Of course, he’s still a football coach, and football coaches are notoriously odd. Which in this case manifests itself in a life-long desire to eat bad barbecue food arranged in an undifferentiated vomit-like pile. Yum!

I think it’s important to sample the delicacies of other cultures in order to maintain a full understanding of humanity’s rich tapestry. So, I set out to recreate this “Hot Dog Delight,” the Official Birthday Dinner Of College Football. This was a task made easier because unlike my last attempt, the Air Force One Pepper Lantern, there’s actually video of Richt describing exactly how to make Hot Dog Delight:

Okay, let’s dive in.

Vince Mancini

I went shopping before I found the old video of Richt saying Van De Camp’s beans, so I bought Bush’s brand because they have the commercials with the talking doggo. I didn’t notice that the can was dented until I got home but it seemed right. I got Ballpark beef franks and some Kraft singles, which I assume are the cheese of choice for someone making Hot Dog Delight. Perhaps that’s presumptuous.

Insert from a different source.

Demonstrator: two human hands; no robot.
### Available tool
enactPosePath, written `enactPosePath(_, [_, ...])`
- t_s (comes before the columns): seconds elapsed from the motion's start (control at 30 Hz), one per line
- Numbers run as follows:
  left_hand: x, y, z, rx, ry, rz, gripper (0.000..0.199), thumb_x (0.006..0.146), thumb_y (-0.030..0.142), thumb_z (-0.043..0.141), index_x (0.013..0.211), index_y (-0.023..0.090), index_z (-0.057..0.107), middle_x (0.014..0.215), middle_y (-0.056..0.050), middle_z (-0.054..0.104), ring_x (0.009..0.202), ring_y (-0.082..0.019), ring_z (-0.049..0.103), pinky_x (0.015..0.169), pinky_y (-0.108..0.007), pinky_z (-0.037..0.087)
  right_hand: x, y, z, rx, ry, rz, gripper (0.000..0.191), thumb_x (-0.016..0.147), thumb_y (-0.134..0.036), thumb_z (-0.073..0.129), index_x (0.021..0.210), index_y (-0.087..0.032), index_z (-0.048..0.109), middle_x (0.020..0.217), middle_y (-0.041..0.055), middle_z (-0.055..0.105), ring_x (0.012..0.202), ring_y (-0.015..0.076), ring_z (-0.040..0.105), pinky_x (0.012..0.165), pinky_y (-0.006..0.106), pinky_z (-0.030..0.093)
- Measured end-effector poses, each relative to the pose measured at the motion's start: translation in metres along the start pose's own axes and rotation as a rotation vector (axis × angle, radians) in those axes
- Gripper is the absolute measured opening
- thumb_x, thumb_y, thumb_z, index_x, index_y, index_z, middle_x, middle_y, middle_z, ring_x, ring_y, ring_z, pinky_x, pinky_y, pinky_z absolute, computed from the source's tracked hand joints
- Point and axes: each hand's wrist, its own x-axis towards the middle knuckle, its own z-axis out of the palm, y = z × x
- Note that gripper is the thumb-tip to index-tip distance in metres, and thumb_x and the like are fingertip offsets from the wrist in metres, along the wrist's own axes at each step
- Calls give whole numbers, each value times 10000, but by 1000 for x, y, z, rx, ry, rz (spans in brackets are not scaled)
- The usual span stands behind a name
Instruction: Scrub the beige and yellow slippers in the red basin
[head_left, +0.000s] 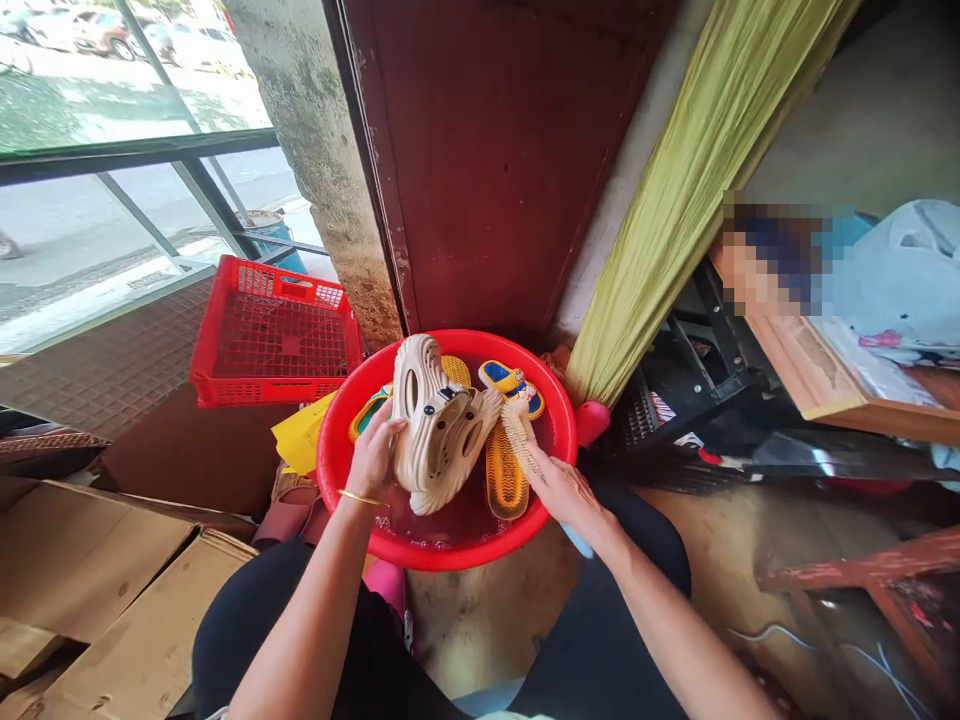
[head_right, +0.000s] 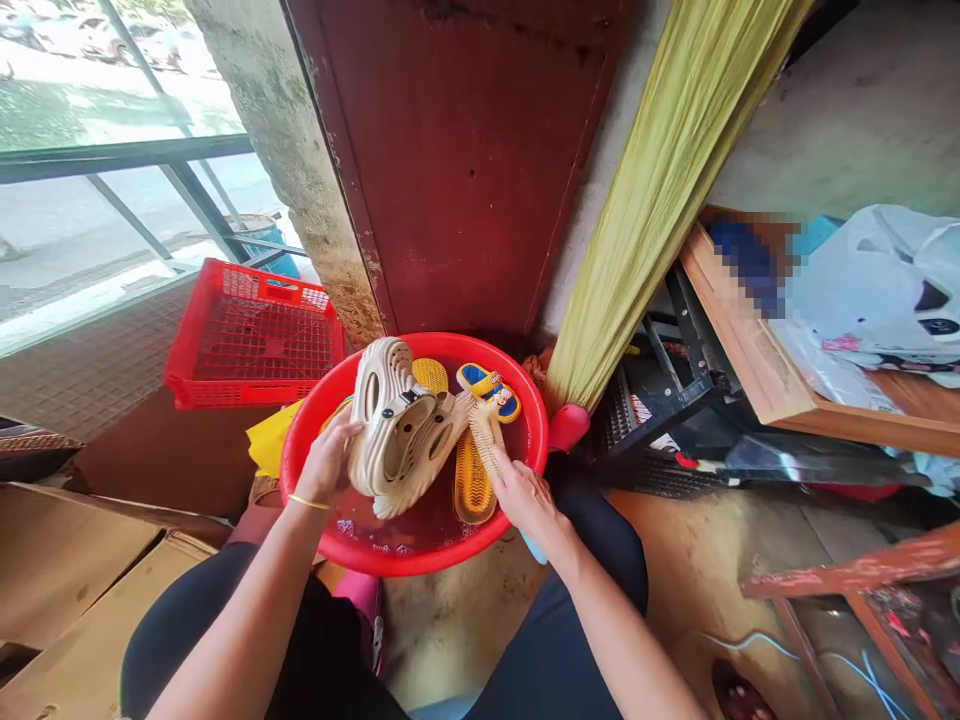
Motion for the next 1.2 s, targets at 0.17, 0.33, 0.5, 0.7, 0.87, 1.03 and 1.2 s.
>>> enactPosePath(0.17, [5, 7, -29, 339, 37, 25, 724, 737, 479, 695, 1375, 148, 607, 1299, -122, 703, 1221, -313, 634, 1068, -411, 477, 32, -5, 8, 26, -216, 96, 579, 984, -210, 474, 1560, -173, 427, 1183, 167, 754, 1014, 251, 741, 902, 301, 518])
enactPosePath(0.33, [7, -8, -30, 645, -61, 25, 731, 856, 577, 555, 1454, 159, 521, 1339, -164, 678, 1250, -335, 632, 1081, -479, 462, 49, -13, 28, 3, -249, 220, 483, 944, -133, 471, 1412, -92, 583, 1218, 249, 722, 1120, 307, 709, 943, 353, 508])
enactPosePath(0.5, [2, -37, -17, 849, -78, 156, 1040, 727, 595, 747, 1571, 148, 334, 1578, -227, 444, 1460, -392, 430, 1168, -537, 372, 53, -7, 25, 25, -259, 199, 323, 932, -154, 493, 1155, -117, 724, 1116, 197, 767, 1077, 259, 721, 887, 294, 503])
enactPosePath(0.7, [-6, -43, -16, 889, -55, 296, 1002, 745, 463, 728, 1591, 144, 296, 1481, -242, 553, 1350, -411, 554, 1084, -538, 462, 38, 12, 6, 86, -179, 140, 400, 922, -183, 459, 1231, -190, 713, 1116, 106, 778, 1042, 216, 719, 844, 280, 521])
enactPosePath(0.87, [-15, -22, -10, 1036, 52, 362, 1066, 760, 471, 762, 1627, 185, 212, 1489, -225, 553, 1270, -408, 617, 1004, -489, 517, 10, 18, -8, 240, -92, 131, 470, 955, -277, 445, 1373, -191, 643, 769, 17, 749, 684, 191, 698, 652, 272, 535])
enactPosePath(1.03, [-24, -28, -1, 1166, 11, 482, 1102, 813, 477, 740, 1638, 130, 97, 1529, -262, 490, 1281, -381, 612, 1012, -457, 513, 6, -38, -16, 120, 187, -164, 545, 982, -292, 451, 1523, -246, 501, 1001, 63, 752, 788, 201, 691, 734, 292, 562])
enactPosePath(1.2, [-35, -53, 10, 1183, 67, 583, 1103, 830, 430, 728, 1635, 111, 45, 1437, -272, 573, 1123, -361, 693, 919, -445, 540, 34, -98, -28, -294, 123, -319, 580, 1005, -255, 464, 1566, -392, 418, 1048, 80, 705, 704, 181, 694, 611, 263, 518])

I know how much of a snob this makes me sound like, but I haven’t cooked an honest-to-God hot dog for myself in years. I decided to boil it for a few minutes and then sear it off in cast iron (can you save the boiling hot dog water to make hot dog stock? Maybe).

Vince Mancini
Vince Mancini

I have to be honest here: the pan-seared dogs were very good. Kind of smoky with a hint of maple. I had to make an effort to keep from eating them all before I slathered them in canned beans. I’m starting to think people may have over-demonized hot dogs during my childhood and biased me against them. Side note, everyone should own a deep-bottom cast iron fry pan. They rule.

I used the broiler to toast my bread. Then, I added the sliced hot dogs and cheese slices, just as Richt directed. I was hoping to get some nice bubbles and little browning on my cheese, but instead I got … the nasty plasticky film you see above (plus one black spot!). Admitted snob alert #2: I know this makes me a bad American or whatever, but Kraft singles are gross. What’s even the point of this flavorless space age trash cheese? Just spend 15 cents more and get cheddar or jack slices! It’ll be the best 15 cents you ever spend, trust me.

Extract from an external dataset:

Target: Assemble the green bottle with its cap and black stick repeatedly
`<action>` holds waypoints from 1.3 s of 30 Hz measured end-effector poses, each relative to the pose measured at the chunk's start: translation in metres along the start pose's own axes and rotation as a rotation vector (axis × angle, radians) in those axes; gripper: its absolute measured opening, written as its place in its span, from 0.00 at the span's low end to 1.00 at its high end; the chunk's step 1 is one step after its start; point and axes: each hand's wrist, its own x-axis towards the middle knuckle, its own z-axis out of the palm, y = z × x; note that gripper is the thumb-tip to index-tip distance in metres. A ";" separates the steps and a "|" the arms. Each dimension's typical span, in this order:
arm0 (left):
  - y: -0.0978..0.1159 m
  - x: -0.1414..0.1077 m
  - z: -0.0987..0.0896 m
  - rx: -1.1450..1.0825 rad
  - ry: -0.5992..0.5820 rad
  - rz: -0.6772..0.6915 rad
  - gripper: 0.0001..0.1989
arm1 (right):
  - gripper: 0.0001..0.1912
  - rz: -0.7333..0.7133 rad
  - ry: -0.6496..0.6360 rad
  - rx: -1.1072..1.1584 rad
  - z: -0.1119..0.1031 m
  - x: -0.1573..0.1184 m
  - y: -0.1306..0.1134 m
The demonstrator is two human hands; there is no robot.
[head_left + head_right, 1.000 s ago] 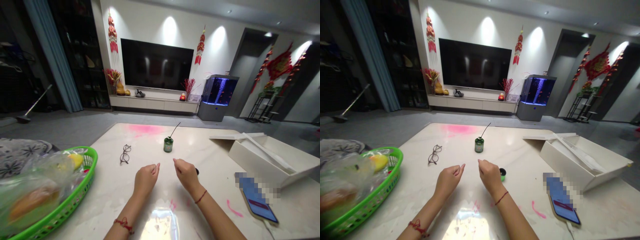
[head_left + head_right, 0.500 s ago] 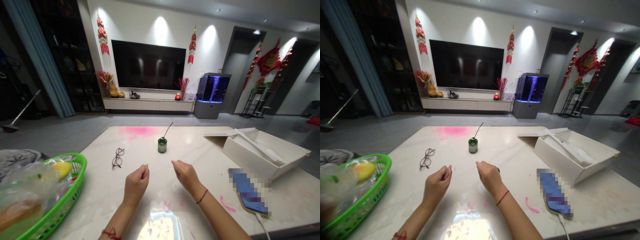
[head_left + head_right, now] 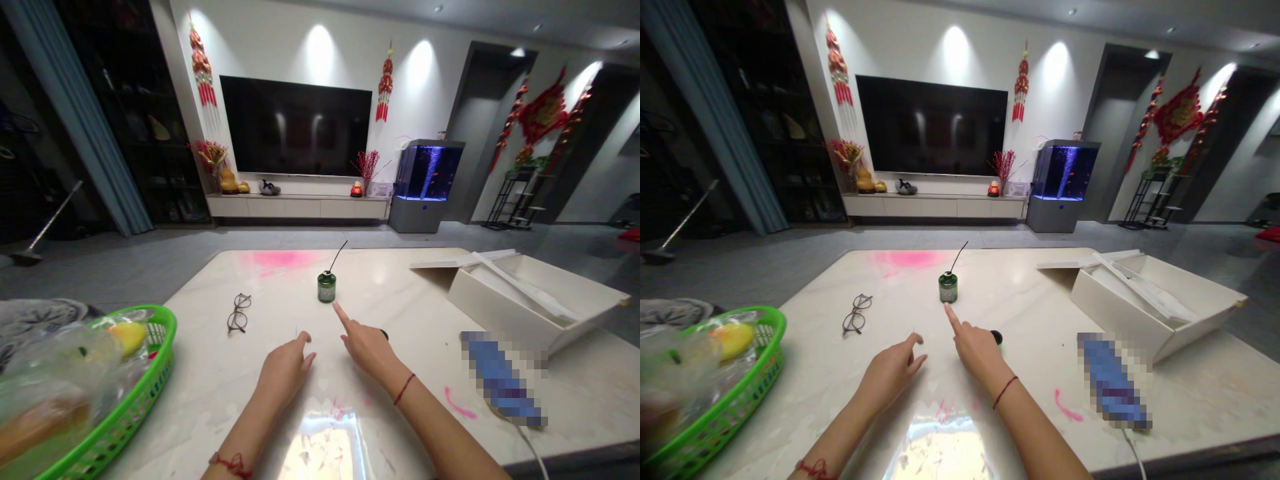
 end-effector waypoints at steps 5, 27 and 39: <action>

Normally, when I make beans, I fry up a little onion and garlic in oil or fat and then add the canned beans and reduce to make refried beans. This seemed more like a warm-up-the-beans-on-the-stove situation. So I did that and then put everything together like so: Toast with hot dogs and cheese, slathered (there’s truly no other word) with beans, topped off with ketchup stripes. In retrospect, I probably should’ve reduced the liquid in those beans a little more.

Vince Mancini

The result is … not terrible? Certainly not as bad as it looks. I could see eating this as a late night drunk food, though it does seem like a lot of work for that. If you’re going to put in this much effort, maybe don’t just combine different processed foods? The dish feels somehow both very British (beans on toast!) and very German (weenies and sweet ketchup!). It has a lot of the same flavors as a cheeseburger, only mostly less good.

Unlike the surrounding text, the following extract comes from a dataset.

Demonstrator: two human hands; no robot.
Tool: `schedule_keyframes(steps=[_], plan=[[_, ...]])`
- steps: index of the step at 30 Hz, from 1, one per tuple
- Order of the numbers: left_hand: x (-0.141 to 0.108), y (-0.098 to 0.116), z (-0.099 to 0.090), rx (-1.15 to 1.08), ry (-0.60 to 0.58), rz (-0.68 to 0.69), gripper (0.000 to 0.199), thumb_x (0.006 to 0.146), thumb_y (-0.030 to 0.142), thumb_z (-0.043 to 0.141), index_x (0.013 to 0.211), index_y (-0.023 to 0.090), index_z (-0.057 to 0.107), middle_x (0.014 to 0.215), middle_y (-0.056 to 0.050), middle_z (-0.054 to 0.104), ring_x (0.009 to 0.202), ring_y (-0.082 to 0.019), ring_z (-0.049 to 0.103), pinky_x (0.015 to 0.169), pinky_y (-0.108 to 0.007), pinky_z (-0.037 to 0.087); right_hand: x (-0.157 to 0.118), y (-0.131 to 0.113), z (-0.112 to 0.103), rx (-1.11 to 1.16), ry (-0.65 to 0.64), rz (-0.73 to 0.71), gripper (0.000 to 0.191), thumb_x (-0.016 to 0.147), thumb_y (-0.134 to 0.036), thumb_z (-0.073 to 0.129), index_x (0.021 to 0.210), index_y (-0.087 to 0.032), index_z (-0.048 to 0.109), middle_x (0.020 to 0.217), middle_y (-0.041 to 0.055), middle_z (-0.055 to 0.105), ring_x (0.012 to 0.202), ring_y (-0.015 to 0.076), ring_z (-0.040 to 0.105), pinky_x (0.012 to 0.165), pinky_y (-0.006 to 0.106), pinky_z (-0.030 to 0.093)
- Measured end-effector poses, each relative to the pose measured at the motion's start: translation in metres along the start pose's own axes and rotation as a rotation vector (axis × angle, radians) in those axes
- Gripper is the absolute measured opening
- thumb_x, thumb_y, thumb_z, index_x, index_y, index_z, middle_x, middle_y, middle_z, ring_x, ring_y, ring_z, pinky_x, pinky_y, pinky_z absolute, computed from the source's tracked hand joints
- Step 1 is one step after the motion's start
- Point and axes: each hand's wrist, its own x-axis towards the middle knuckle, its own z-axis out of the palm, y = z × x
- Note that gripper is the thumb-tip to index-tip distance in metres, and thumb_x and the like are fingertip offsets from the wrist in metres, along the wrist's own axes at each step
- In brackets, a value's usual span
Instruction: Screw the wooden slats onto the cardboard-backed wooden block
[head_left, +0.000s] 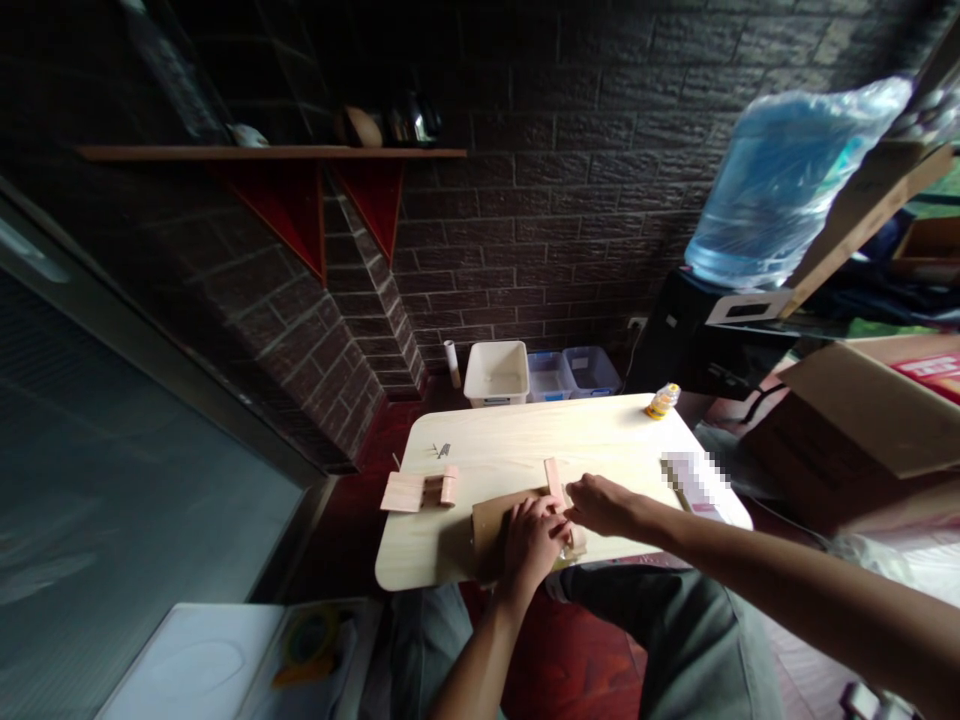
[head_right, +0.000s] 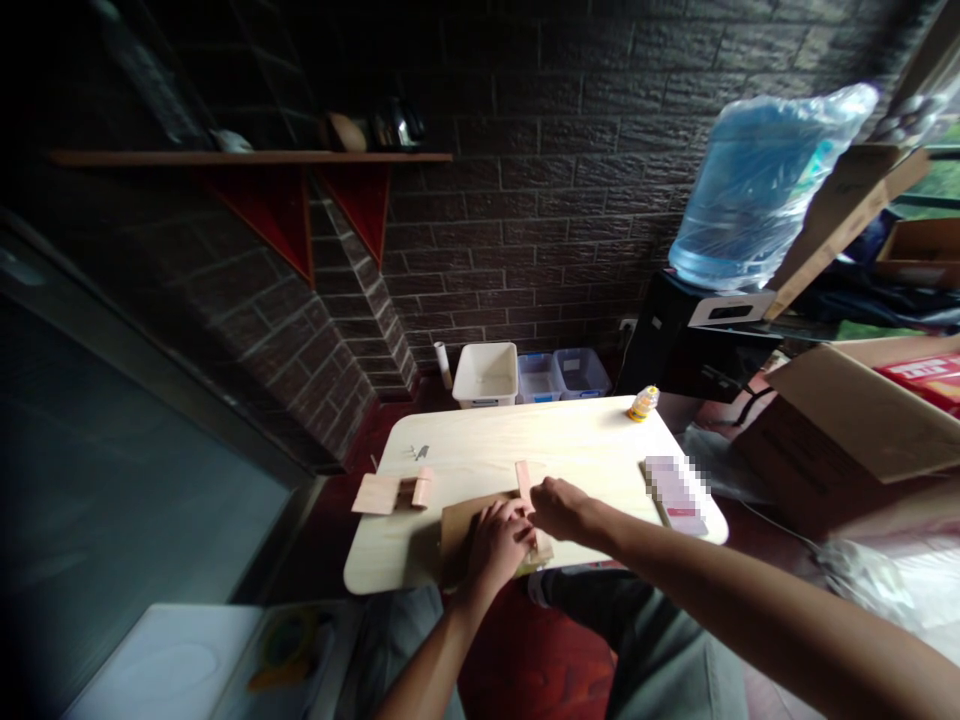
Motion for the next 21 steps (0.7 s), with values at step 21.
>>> schedule_keyframes(steps=[21], plan=[[0.001, -0.002, 0.005, 0.058, 0.014, -0.043, 0.006, 0.085, 0.026, 0.068, 0.085, 0.027, 0.073, 0.107, -0.003, 0.068, 0.103, -0.025, 0.057, 0.093, -0.041, 0.042, 0.014, -0.010, -0.012, -0.169, -0.072, -0.130, 0.017, 0.089, -0.010, 0.055, 0.094, -0.010, 0.070, 0.085, 0.0121, 0.075, 0.074, 0.0225, 0.069, 0.058, 0.028, 0.043]])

The worst part about it is that flavorless cheese, again. The beans and cheese seem like they take away flavor more than they add it. It’s also kind of like sweet-on-sweet-on-sweet. The beans are kind of fake sweet. The ketchup is sweet. The frank is a little sweet. Then there’s just some kind of gummy cheese in there for some reason. It’s a lot of one-note artificial sweet flavor. Replace the cheese with mustard and add some onions and/or saurkraut and I think we might be onto something here — you know, like getting towards a chili cheese dog, or something.

As is, well, I think I’d have to have some pretty good memories to go along with this to make it better than the other available options. It’s probably a little like a Warrant song, unless it was there the time you touched a boob at a junior high pool party, it’s probably not going to do much for you now.

So, what did I learn from this? Well, I discovered that a well-treated hot dog is still pretty good. Don’t sleep on hot dogs, people. And that they probably still taste better when not covered in baked beans and, ugh, Kraft cheese. That’s just weird, man.